**Data to process:**
== Segment start ==

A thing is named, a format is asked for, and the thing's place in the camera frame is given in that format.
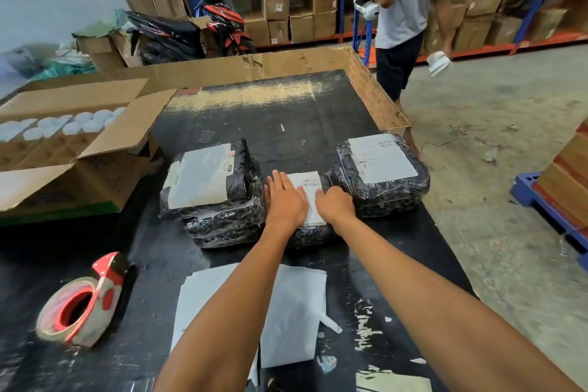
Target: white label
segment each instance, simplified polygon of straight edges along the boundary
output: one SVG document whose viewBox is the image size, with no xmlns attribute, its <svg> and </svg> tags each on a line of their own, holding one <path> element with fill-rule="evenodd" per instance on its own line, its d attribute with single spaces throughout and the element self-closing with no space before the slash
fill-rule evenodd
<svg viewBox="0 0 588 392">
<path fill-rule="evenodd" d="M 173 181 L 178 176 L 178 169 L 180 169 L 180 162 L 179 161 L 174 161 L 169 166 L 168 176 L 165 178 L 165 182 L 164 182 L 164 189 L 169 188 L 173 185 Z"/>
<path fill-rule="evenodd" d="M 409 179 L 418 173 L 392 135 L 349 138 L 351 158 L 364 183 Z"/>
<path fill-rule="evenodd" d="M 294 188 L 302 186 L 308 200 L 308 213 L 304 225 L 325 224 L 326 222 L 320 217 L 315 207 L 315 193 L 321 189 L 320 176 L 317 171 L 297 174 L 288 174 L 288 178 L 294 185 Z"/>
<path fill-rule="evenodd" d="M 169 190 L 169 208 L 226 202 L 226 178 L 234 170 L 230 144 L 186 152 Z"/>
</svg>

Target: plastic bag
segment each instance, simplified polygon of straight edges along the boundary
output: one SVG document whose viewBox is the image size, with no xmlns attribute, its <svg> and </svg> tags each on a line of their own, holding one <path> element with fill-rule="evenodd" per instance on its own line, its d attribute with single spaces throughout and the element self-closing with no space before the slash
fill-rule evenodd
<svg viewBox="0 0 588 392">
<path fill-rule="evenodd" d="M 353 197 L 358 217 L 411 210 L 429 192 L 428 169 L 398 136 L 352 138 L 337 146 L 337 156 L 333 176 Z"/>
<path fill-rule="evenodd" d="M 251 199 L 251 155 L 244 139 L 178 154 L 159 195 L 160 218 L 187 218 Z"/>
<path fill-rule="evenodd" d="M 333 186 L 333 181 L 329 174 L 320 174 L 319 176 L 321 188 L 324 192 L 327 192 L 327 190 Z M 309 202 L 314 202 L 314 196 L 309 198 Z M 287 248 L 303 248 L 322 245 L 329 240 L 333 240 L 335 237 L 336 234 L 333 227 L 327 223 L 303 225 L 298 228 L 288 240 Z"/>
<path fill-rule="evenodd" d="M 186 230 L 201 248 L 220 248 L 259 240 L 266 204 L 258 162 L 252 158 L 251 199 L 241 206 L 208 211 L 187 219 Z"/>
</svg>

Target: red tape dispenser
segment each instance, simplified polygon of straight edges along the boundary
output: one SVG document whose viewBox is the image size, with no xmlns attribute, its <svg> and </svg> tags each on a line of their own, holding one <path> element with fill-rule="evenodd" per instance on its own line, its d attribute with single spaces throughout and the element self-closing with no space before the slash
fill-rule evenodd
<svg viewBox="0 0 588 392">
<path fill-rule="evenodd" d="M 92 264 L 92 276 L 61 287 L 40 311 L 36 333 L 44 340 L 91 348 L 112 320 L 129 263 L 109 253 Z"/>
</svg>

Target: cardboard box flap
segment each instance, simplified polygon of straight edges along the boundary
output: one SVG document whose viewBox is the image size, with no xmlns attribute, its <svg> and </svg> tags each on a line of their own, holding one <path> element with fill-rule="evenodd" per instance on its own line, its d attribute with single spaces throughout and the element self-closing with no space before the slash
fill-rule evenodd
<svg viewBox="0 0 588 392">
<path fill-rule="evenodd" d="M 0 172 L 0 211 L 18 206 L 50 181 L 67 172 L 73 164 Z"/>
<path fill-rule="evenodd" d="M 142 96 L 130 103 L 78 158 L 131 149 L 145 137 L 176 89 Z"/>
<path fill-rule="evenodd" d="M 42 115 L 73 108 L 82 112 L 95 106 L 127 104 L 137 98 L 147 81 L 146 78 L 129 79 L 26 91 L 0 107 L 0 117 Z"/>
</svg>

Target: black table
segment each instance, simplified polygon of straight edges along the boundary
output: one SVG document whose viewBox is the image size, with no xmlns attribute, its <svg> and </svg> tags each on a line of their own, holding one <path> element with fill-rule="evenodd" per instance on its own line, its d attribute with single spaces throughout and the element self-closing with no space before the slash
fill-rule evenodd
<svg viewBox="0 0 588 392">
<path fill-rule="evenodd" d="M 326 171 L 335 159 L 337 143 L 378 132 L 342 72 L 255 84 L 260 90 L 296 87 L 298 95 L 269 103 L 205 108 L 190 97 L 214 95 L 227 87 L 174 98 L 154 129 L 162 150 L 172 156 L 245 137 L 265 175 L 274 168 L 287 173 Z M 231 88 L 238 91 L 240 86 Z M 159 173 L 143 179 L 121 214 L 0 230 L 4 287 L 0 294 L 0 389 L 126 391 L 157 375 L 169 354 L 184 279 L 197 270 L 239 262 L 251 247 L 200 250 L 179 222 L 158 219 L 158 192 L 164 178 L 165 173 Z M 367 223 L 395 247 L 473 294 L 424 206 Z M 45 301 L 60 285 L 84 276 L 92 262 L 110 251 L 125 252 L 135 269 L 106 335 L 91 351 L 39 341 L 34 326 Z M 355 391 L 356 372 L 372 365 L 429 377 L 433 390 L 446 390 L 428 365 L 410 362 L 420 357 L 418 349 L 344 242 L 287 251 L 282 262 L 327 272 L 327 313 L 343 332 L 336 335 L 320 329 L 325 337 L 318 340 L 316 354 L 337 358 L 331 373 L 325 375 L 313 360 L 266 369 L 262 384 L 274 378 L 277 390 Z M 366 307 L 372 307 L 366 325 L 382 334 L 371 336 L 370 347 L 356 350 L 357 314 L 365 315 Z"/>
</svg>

== Segment end ==
== Segment start ==

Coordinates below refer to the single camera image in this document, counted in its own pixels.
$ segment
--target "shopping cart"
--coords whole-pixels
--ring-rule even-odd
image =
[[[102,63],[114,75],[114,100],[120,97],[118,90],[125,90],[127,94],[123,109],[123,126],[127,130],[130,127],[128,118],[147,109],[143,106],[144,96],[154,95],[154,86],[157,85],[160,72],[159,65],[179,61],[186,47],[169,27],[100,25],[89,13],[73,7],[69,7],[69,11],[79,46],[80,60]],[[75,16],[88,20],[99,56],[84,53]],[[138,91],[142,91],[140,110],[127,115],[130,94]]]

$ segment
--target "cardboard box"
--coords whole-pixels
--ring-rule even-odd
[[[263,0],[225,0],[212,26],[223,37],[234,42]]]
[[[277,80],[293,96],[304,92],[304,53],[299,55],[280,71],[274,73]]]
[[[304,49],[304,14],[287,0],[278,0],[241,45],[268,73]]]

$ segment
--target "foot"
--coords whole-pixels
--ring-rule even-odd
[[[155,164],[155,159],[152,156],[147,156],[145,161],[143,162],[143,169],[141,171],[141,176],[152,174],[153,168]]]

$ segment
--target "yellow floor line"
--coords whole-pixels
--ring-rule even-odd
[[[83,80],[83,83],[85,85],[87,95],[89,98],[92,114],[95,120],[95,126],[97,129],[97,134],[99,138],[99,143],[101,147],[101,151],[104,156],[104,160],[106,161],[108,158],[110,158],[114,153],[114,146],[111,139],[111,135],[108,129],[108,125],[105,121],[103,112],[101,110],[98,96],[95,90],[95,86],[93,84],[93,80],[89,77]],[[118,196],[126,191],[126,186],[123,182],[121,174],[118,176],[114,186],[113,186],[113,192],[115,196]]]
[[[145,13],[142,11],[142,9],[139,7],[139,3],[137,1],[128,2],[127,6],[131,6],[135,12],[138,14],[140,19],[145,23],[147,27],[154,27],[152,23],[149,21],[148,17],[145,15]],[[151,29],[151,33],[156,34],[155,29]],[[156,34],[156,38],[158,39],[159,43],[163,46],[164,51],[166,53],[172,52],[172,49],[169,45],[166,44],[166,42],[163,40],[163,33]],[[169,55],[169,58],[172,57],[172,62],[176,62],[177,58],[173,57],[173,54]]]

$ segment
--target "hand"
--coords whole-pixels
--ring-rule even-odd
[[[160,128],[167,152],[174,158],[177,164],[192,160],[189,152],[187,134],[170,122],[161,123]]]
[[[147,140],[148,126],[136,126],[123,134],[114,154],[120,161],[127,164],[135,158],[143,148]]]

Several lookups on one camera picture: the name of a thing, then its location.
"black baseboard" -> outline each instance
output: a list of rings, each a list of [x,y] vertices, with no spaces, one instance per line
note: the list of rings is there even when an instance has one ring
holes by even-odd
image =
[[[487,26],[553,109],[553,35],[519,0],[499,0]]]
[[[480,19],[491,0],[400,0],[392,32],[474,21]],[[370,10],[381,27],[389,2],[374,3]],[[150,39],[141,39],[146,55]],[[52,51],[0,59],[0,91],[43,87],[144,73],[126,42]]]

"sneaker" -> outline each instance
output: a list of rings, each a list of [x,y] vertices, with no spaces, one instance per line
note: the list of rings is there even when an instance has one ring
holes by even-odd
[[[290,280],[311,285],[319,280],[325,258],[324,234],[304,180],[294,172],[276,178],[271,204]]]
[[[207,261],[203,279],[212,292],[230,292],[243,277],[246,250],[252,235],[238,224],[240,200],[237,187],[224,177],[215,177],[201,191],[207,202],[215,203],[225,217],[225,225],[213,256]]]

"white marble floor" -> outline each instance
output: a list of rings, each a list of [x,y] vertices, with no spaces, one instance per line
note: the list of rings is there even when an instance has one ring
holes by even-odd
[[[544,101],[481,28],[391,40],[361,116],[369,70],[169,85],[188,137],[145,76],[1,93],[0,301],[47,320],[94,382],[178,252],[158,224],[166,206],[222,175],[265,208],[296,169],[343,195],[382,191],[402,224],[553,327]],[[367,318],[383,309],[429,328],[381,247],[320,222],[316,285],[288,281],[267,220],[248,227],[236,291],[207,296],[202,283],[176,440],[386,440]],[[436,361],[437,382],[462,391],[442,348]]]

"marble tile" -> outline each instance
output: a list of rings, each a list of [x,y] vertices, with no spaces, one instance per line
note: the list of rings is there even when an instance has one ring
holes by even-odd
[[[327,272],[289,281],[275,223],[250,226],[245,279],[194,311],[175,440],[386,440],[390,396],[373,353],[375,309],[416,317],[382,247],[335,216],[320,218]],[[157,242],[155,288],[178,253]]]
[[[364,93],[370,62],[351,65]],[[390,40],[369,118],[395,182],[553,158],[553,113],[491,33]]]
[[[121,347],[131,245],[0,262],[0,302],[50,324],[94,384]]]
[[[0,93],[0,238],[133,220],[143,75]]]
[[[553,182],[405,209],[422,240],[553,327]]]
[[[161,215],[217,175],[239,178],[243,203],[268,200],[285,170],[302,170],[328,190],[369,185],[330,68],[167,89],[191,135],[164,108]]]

== Segment end ==

**Problem to work on:**
From the data above, copy out every line with the string "thing" in it.

**Response below:**
A thing is named, a format is asked for, and the thing's place in the camera frame is given in that format.
Several lookups on one camera picture: the name of a thing, then its location.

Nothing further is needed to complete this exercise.